• [Problem]: From the entries below, reproduce exactly the line containing "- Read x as", the line containing "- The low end", and every line in between, with nothing added.

• [Dataset extract]:
════════════════

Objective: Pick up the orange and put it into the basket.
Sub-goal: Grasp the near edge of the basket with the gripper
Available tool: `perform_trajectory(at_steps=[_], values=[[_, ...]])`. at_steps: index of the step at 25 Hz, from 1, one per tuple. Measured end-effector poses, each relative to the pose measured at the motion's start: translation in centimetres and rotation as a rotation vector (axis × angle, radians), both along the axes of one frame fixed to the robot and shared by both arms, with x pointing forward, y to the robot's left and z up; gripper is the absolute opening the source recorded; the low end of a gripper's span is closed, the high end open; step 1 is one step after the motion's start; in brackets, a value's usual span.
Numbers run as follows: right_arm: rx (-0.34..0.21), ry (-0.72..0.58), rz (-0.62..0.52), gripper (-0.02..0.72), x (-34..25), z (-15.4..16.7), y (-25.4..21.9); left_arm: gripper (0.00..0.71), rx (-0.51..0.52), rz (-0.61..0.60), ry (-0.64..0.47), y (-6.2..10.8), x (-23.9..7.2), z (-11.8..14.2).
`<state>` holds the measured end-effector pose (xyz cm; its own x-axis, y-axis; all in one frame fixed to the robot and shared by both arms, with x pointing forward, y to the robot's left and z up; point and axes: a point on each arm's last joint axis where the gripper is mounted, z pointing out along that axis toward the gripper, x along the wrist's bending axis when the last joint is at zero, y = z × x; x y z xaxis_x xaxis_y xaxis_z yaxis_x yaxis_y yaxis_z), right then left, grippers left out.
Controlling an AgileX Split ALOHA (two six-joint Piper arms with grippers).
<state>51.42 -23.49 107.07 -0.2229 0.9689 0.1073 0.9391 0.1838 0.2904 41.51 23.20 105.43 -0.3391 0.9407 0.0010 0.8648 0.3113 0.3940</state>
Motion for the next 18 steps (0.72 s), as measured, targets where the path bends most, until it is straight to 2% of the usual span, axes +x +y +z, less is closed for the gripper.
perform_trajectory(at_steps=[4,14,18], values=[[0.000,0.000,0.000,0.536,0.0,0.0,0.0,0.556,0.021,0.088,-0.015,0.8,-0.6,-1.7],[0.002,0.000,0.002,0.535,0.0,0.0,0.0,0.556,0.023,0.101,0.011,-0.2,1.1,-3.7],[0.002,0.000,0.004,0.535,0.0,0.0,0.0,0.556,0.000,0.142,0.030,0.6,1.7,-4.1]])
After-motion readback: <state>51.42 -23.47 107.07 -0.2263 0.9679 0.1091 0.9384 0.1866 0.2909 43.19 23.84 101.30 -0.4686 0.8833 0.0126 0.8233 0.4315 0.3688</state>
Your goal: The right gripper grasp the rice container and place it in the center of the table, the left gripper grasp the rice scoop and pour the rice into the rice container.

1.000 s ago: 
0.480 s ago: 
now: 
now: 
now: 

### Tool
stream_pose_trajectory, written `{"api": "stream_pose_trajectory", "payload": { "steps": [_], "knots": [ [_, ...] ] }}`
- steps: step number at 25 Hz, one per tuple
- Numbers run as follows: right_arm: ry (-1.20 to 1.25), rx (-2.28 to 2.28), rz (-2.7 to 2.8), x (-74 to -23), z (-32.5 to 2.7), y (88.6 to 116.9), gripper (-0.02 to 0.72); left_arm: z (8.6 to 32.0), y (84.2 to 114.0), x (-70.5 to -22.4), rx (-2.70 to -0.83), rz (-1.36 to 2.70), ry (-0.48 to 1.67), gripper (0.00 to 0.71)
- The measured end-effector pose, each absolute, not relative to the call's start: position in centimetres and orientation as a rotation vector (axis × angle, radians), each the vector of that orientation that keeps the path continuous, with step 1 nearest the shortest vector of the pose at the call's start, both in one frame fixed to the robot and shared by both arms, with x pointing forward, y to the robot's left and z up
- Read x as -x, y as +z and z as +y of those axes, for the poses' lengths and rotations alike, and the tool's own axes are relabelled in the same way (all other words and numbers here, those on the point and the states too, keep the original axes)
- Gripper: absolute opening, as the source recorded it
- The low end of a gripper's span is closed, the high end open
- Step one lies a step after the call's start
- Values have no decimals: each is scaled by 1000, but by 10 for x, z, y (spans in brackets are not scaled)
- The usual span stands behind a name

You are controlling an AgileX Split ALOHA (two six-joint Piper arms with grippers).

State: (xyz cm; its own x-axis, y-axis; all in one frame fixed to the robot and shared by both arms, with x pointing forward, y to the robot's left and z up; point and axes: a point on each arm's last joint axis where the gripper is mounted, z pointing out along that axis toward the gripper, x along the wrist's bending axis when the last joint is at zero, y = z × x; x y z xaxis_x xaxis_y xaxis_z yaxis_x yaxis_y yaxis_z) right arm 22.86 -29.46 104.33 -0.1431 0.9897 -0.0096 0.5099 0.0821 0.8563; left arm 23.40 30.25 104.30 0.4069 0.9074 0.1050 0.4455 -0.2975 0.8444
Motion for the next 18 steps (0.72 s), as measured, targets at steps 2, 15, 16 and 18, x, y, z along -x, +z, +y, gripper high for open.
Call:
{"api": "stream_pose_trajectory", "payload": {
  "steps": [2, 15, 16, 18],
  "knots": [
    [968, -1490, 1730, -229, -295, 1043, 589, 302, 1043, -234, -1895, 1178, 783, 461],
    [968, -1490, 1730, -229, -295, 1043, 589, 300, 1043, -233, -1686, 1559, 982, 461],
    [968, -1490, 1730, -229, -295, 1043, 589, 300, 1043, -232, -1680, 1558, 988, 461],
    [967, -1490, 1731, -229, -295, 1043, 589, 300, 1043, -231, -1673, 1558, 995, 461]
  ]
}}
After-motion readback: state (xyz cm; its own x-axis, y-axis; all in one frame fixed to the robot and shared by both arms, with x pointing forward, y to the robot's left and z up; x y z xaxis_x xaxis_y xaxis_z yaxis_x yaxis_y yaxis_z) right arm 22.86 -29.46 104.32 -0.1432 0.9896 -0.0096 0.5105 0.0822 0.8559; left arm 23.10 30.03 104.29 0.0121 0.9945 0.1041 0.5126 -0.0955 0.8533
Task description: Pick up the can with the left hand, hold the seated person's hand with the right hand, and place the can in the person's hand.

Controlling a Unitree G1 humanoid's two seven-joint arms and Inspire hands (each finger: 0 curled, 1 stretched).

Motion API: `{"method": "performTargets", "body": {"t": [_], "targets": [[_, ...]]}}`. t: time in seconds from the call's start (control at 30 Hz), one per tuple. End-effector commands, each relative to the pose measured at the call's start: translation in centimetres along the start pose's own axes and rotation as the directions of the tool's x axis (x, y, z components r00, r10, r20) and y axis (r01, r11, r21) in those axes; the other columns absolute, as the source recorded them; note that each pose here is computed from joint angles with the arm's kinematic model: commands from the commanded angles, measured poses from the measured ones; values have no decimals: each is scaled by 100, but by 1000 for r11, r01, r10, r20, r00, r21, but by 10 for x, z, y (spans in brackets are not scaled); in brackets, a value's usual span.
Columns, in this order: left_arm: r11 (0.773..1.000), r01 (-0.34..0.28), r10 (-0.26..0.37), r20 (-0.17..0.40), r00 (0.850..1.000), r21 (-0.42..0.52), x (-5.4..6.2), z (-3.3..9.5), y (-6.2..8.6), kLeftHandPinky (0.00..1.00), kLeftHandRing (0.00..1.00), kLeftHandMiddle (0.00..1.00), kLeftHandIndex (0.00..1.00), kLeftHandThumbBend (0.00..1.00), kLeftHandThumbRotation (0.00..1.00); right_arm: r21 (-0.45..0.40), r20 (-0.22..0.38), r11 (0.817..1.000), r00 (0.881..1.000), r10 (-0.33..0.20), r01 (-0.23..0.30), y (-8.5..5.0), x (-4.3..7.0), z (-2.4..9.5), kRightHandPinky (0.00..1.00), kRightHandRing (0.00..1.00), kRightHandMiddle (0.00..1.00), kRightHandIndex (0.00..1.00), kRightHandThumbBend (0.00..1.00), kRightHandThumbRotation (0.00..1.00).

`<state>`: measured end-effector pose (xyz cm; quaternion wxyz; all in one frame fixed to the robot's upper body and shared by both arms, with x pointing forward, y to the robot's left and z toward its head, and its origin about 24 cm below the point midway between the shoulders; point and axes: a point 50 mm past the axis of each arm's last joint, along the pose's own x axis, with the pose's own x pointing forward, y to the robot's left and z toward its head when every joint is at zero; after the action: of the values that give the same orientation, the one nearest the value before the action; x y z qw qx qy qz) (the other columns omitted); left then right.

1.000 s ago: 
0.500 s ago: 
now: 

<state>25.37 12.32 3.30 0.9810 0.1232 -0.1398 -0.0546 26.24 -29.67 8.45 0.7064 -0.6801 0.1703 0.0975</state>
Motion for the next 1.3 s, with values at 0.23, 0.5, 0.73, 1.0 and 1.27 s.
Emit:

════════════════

• [Exercise output]:
- Read x as -x, y as +z and z as +y of those axes, for the poses' lengths and rotations alike, and the tool's own axes are relabelled in the same way (all other words and numbers here, those on the point and the states too, keep the original axes)
- Gripper: absolute opening, as the source recorded it
- The low end of a gripper's span is closed, the high end open

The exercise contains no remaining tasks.